> **Problem to work on**: Copy every line of the following data that includes the string "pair".

* * *

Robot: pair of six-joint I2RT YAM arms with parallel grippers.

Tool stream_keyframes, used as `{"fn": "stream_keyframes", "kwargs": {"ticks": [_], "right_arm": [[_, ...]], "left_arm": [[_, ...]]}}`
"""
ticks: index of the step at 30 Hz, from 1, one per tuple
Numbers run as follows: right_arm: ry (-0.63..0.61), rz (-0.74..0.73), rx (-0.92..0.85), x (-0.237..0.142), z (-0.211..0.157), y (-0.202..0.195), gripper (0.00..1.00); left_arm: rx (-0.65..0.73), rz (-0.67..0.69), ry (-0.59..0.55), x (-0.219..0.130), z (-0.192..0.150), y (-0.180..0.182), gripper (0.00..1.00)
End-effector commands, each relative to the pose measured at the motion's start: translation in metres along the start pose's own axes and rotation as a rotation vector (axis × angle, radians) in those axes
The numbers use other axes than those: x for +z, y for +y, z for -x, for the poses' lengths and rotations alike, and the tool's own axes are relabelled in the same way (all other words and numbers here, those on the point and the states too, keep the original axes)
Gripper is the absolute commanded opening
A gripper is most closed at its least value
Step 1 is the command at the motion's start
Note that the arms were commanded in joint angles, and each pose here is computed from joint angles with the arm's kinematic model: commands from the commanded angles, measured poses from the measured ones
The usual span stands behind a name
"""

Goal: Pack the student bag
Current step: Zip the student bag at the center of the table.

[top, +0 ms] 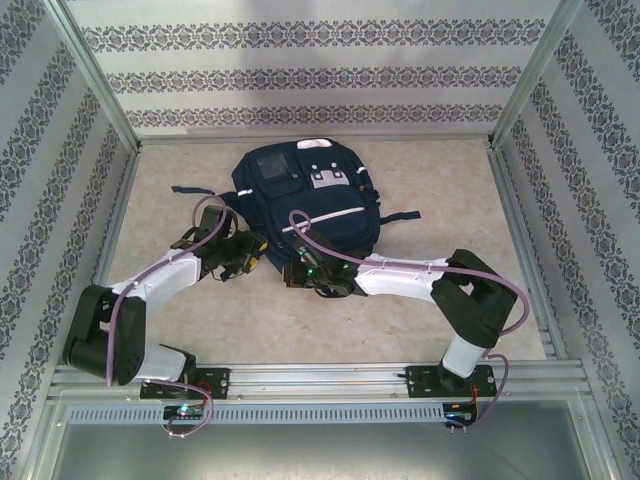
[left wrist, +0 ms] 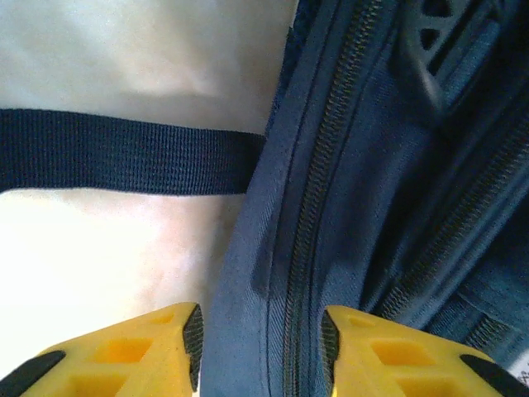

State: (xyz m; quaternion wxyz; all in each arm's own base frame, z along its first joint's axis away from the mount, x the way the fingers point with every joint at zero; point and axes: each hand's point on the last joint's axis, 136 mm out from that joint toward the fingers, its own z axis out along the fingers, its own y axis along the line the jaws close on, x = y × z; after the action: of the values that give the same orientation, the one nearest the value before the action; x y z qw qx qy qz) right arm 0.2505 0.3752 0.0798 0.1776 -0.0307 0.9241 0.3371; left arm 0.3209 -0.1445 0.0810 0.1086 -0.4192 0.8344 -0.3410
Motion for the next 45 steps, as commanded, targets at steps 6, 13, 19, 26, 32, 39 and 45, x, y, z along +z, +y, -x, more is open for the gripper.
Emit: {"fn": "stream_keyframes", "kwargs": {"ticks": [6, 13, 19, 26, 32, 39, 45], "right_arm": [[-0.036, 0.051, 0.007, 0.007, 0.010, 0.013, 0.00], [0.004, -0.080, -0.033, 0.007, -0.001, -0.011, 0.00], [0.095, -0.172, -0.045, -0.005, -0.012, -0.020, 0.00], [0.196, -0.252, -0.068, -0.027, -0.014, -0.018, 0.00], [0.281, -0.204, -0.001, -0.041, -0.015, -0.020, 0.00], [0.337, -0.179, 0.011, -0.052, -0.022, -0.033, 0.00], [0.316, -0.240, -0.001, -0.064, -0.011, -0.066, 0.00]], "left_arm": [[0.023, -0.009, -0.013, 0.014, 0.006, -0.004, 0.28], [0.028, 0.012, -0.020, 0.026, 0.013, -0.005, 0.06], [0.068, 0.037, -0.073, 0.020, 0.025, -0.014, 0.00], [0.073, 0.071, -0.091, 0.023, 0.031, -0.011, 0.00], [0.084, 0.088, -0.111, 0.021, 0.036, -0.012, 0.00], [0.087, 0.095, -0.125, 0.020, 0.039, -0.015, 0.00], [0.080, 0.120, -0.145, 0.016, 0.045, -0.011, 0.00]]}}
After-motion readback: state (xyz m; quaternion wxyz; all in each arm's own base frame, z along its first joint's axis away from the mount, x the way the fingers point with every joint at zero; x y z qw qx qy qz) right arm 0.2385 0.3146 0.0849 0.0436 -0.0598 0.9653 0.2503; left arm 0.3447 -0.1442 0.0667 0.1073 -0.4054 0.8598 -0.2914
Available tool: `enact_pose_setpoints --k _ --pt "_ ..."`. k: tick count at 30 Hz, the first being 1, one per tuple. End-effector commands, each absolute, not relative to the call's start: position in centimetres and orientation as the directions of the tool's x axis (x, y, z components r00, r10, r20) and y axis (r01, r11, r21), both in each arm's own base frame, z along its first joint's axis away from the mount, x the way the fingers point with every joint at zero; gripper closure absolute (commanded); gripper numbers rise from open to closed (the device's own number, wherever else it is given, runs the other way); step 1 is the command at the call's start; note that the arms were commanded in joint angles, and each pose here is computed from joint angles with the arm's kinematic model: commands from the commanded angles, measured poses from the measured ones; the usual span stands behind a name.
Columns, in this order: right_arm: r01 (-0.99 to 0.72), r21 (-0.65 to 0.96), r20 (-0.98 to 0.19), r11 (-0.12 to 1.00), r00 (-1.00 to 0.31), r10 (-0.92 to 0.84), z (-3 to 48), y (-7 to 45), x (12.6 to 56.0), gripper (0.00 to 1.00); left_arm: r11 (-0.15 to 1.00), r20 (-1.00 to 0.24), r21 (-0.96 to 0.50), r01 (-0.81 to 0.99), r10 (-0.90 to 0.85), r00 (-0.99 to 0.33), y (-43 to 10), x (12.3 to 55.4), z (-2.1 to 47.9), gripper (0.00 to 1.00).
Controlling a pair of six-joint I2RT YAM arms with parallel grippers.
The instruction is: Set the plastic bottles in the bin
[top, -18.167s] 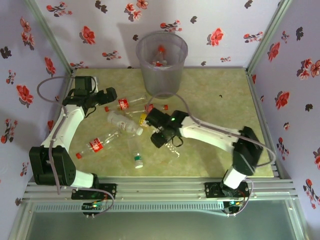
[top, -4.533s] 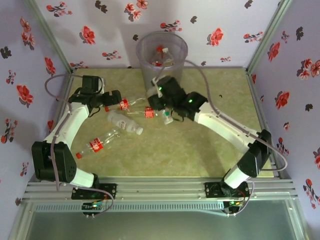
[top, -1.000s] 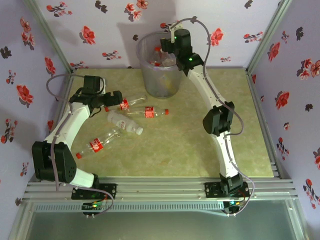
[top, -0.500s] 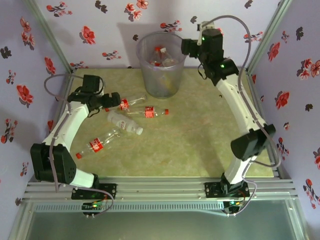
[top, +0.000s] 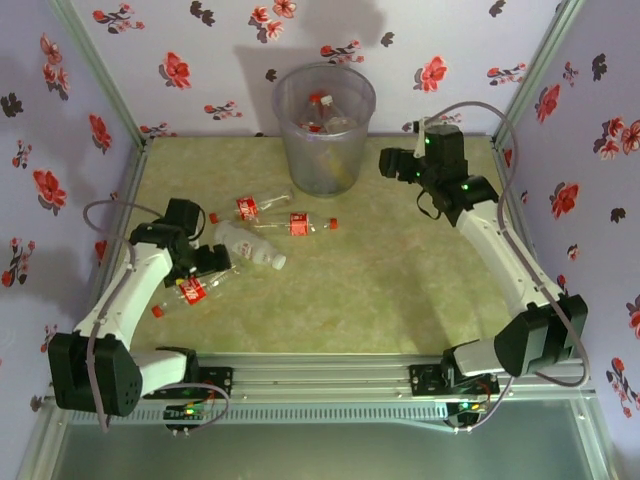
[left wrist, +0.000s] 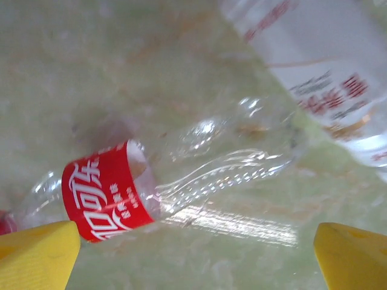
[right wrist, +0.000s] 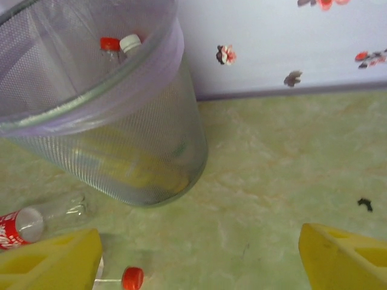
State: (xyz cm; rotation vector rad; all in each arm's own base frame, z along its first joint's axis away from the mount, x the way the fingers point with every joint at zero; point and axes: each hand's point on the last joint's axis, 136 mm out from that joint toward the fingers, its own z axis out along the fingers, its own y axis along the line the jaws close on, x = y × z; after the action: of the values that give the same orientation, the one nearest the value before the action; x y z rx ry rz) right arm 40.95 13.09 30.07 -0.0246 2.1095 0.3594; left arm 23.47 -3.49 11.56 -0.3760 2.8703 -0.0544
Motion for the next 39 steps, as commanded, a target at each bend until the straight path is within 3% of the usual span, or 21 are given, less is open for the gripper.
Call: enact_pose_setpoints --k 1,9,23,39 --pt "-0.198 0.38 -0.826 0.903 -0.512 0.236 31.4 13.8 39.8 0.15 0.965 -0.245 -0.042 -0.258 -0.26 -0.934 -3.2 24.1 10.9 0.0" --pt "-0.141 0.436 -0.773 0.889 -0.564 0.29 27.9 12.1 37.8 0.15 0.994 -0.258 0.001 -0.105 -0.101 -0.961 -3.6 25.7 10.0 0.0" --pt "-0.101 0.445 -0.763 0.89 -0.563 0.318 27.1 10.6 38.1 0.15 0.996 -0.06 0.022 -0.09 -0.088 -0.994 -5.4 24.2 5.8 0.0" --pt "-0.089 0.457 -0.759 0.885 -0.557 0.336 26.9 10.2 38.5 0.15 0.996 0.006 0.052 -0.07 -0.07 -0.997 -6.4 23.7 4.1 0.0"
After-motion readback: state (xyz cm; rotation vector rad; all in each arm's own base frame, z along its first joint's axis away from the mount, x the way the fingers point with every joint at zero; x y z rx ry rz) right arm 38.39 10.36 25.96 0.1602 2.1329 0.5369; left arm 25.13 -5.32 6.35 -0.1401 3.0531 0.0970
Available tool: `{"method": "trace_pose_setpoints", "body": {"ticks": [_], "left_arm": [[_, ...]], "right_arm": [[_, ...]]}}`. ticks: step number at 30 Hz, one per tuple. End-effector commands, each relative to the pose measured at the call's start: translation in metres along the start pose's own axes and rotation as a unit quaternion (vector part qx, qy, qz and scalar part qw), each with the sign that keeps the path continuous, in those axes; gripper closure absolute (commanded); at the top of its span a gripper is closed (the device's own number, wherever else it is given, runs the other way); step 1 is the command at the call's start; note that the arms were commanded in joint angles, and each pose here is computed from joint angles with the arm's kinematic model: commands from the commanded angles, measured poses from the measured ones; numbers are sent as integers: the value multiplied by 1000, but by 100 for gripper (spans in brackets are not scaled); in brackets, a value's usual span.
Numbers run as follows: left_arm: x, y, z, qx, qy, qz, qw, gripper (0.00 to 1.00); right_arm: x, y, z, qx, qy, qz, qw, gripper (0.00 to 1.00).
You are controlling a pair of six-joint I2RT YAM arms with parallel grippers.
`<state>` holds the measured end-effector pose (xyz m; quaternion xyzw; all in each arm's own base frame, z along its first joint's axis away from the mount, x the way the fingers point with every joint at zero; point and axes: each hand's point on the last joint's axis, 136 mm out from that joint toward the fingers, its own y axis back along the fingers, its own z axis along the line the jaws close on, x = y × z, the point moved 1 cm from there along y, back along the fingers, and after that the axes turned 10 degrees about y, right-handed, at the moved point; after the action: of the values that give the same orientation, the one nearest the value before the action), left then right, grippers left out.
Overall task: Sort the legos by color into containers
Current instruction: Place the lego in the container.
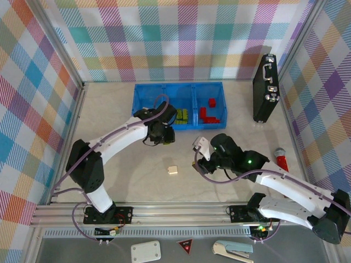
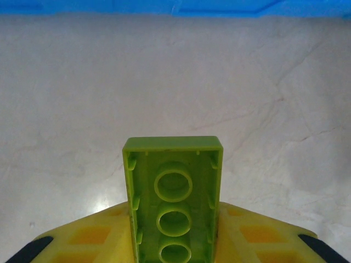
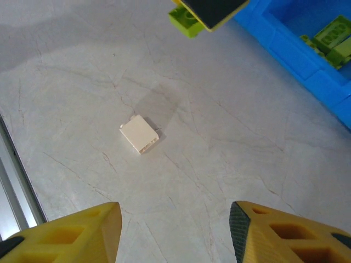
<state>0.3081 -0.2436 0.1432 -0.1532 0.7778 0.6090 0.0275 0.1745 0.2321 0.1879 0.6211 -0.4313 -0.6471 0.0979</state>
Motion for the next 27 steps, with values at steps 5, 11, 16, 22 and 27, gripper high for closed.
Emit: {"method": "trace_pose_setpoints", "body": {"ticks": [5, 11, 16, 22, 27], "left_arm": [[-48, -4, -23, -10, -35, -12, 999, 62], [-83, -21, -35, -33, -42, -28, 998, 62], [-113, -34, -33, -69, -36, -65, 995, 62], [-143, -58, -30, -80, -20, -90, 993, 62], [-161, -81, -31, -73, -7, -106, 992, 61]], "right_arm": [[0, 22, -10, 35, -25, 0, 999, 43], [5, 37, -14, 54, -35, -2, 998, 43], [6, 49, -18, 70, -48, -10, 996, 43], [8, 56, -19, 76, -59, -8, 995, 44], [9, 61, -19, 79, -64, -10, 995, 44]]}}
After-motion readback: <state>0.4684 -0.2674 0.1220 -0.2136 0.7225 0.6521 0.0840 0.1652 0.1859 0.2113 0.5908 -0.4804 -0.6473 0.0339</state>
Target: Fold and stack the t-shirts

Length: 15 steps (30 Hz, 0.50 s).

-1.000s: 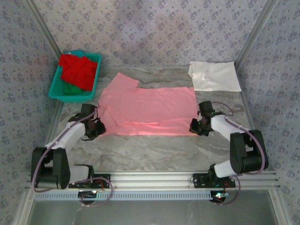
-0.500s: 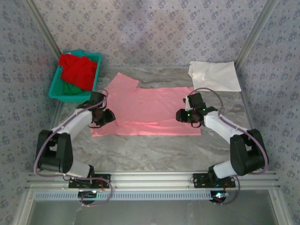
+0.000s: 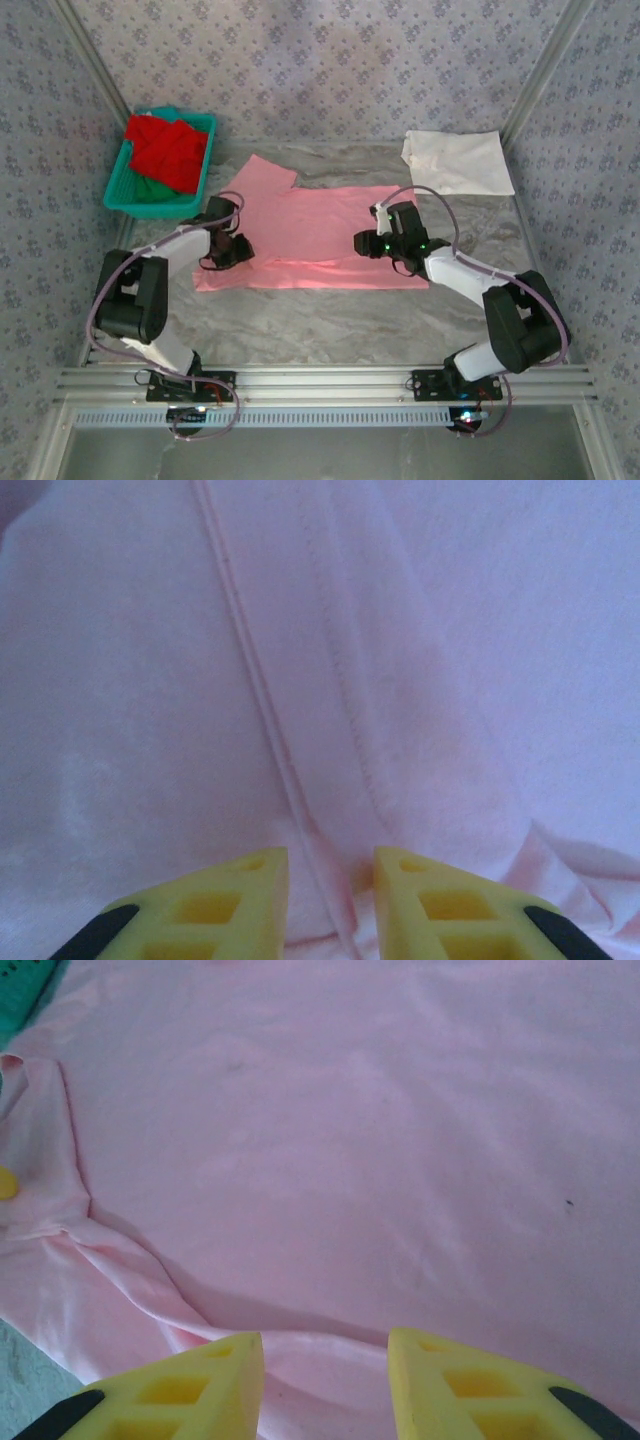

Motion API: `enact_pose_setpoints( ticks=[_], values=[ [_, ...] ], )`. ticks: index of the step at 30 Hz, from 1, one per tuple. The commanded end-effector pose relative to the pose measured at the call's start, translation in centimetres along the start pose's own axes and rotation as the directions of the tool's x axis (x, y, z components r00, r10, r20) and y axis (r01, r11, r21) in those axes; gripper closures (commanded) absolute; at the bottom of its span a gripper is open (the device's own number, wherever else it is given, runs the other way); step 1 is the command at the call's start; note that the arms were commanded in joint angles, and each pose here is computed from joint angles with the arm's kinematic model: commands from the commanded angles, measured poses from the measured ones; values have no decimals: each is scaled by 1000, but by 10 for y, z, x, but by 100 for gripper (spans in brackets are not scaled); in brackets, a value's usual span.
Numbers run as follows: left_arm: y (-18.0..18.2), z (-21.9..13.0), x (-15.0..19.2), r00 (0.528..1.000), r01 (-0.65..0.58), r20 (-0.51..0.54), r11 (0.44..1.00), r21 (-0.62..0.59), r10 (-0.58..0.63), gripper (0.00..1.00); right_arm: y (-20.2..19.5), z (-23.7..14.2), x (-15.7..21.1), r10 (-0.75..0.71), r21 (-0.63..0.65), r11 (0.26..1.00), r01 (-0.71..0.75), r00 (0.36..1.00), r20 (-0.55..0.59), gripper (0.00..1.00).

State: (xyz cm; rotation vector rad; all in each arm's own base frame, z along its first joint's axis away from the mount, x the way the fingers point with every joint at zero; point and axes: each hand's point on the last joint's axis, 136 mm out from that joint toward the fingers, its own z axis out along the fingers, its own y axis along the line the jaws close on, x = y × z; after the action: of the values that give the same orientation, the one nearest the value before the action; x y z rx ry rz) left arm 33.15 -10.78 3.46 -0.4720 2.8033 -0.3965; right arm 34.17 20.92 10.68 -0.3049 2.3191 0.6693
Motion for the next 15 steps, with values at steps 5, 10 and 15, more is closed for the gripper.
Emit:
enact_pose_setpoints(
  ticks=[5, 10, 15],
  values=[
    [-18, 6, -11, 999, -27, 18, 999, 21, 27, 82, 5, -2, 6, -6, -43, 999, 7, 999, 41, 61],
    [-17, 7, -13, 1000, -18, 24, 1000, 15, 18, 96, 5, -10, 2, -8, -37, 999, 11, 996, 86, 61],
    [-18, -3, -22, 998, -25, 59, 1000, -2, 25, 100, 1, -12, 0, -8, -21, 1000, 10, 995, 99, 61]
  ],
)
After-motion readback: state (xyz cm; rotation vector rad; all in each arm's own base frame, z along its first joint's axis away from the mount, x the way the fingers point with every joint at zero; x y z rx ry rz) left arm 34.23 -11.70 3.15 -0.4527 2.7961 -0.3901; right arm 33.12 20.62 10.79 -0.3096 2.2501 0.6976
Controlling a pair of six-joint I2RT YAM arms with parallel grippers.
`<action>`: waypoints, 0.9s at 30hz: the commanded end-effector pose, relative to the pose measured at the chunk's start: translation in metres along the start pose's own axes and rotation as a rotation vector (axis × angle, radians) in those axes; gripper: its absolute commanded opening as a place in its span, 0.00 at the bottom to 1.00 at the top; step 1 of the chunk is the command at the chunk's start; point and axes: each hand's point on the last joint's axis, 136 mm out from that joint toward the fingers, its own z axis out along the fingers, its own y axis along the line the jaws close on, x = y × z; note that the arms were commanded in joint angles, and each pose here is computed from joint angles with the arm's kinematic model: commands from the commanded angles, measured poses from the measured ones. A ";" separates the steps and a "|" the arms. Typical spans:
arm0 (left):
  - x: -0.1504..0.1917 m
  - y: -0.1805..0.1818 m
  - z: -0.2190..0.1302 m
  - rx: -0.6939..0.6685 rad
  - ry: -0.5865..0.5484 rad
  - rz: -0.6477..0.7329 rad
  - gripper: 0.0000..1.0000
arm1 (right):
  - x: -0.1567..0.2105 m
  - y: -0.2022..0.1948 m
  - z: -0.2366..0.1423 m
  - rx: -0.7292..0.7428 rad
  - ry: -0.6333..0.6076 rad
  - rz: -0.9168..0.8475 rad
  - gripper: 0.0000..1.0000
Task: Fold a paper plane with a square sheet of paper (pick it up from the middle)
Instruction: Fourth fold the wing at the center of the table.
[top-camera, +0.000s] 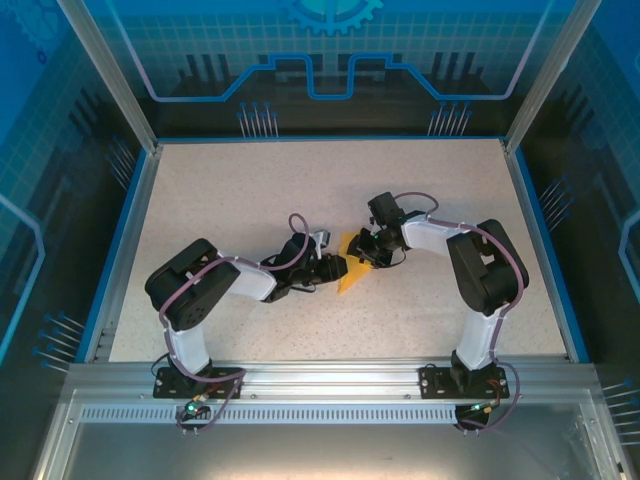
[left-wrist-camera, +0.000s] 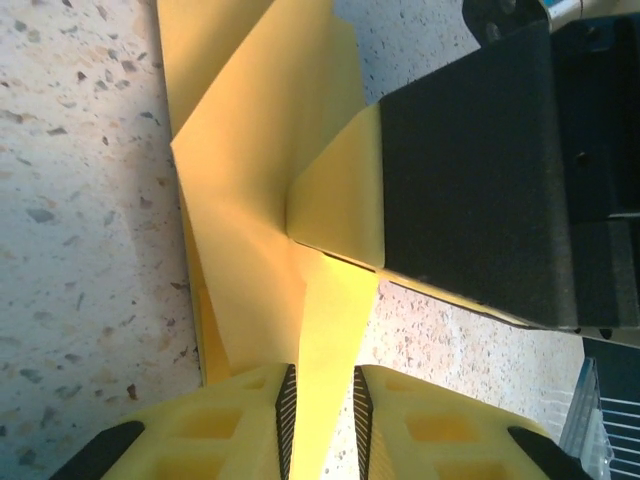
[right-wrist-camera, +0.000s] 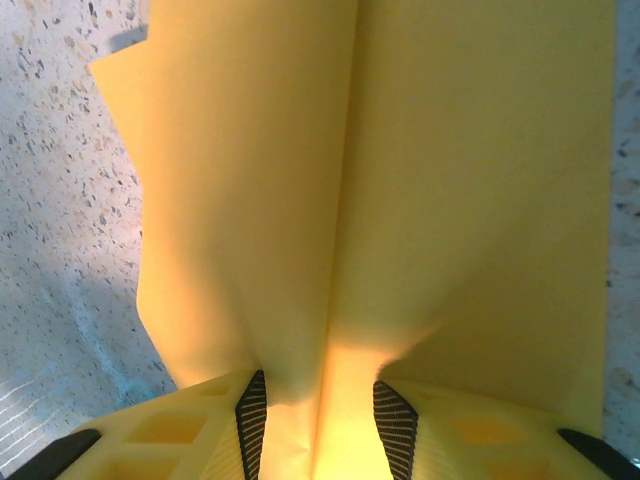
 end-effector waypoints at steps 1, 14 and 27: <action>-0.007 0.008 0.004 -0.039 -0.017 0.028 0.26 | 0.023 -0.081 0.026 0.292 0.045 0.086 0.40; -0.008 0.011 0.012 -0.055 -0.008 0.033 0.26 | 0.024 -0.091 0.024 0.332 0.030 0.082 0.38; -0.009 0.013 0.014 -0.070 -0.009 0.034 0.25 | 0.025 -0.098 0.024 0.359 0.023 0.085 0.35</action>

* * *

> **Your response**:
Robot: pair of six-joint I2RT YAM arms with parallel grippers.
Controlling a pair of six-joint I2RT YAM arms with parallel grippers.
You are controlling a pair of six-joint I2RT YAM arms with parallel grippers.
Controlling a pair of six-joint I2RT YAM arms with parallel grippers.

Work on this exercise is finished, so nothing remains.